## INSTRUCTIONS TO FOLLOW
Return the lines from the line containing "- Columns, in" onward. Each must match exactly, and the last line of the listing below must be included.

## DATA SHOWN
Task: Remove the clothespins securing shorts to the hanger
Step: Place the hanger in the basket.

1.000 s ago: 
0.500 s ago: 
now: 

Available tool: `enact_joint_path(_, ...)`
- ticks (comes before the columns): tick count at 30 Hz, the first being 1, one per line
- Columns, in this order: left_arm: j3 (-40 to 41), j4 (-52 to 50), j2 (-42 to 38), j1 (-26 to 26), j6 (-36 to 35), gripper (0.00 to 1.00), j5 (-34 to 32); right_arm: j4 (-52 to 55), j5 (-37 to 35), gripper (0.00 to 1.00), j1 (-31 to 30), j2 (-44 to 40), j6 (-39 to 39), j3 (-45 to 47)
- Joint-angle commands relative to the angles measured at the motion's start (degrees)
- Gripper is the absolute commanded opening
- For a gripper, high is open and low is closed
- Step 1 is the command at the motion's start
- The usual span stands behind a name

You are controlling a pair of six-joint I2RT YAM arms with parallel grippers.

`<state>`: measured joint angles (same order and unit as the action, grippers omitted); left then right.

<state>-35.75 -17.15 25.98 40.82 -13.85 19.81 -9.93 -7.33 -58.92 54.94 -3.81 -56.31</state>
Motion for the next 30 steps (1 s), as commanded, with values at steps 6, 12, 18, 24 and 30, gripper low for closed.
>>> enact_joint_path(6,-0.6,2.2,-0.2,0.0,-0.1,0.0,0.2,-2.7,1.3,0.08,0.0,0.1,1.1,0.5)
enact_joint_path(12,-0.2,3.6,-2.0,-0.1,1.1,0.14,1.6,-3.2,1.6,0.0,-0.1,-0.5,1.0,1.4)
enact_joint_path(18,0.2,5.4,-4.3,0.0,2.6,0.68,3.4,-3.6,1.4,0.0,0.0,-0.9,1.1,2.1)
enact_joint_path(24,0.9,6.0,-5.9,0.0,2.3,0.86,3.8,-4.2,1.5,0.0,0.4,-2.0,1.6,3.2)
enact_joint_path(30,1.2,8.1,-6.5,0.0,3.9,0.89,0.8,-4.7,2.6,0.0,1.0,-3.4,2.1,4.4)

## RESULT OF THE EXERCISE
- Columns, in this order: left_arm: j3 (-40 to 41), j4 (-52 to 50), j2 (-42 to 38), j1 (-26 to 26), j6 (-36 to 35), gripper (0.00 to 1.00), j5 (-34 to 32); right_arm: j4 (-52 to 55), j5 (-37 to 35), gripper (0.00 to 1.00), j1 (-31 to 30), j2 (-44 to 40), j6 (-39 to 39), j3 (-45 to 47)
- Joint-angle commands relative to the angles measured at the motion's start (degrees)
- Gripper is the absolute commanded opening
- For a gripper, high is open and low is closed
- Step 1 is the command at the motion's start
- The usual span stands behind a name

You are controlling a pair of six-joint I2RT YAM arms with parallel grippers.

`<state>`: measured joint angles (same order and unit as the action, grippers omitted); left then right.

<state>-35.75 -17.15 25.98 40.82 -13.85 19.81 -9.93 -7.33 -58.92 54.94 -3.81 -56.31</state>
Motion for the next 30 steps (1 s), as commanded, with values at steps 6, 12, 18, 24 and 30, gripper low for closed.
>>> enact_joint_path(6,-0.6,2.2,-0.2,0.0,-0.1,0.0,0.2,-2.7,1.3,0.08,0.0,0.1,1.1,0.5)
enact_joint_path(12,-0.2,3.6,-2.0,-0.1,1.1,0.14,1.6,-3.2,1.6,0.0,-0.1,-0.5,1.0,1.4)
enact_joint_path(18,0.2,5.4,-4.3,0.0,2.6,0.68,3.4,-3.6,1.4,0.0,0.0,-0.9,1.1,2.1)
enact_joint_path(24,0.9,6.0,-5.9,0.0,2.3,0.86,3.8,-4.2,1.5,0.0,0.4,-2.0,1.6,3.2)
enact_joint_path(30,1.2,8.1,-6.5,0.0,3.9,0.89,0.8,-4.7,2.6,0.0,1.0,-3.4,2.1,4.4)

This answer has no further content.